Earlier at Thursday’s meeting, the racing board approved enhanced veterinary protocols that prohibit horses to be entered at the 2020-21 Los Alamitos evening meeting if they have been given an intra-articular injection within 14 days of a race, if they have been administered an intra-articular injection of a corticosteroid in a joint within 30 days of a race, or for 60 days if a horse has been administered two intra-articular injections of a corticosteroid in the same joint.
Upon arrival of that measure, Ferraro praised Los Alamitos.
“You guys have come a long way to solve the problems,” Ferraro said.
“I compliment you on your bravery and fortitude to work these things out. We hope these conditions will eliminate the catastrophic injuries.”
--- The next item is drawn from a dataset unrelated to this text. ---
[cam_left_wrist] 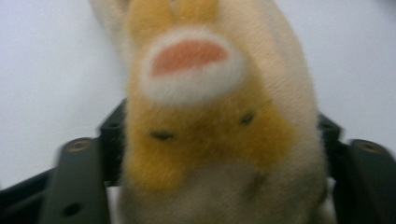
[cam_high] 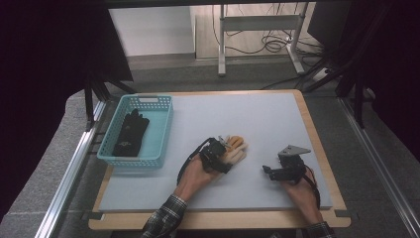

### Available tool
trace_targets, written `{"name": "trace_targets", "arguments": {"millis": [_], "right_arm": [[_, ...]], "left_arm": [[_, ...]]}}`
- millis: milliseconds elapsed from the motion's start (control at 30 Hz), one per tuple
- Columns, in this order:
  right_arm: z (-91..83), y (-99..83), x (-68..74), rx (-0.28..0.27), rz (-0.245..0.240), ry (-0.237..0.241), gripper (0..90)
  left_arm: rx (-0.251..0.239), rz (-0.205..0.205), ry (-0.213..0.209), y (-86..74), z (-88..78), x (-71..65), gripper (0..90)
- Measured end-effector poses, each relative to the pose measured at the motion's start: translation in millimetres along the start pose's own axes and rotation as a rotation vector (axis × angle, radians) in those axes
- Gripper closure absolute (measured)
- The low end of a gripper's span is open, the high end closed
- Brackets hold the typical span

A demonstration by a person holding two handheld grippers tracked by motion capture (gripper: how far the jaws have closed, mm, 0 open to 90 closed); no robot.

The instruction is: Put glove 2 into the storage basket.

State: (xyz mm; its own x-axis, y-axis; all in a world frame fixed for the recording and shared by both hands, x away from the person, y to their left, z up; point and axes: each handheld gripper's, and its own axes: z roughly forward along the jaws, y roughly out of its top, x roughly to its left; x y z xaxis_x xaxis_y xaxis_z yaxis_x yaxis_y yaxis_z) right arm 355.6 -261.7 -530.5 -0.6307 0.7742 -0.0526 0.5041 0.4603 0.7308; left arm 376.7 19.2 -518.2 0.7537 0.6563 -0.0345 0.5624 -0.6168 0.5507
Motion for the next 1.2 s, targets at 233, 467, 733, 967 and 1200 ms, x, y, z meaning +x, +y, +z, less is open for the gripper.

In other matters discussed at Thursday’s meeting, executive director Scott Chaney said the racing board would hear an appeal in January of a recent decision by a board of stewards at Santa Anita not to disqualify Justify from the 2018 Santa Anita Derby despite a scopolamine positive. In their decision, the stewards cited mitigating circumstances and that the positive was likely caused by accidental contamination.
Mick Ruis, who owns Bolt d’Oro, the second-place finisher in the race, has asked the racing board to overturn the stewards’ decision.
The racing board approved a measure that will prohibit the administration of the anti-bleeder medication furosemide, also known as Lasix, in stakes beginning Jan. 1. As part of an agreement between the Thoroughbred Owners of California and racetracks, an exception will be made for California-bred stakes for 4-year-olds and older.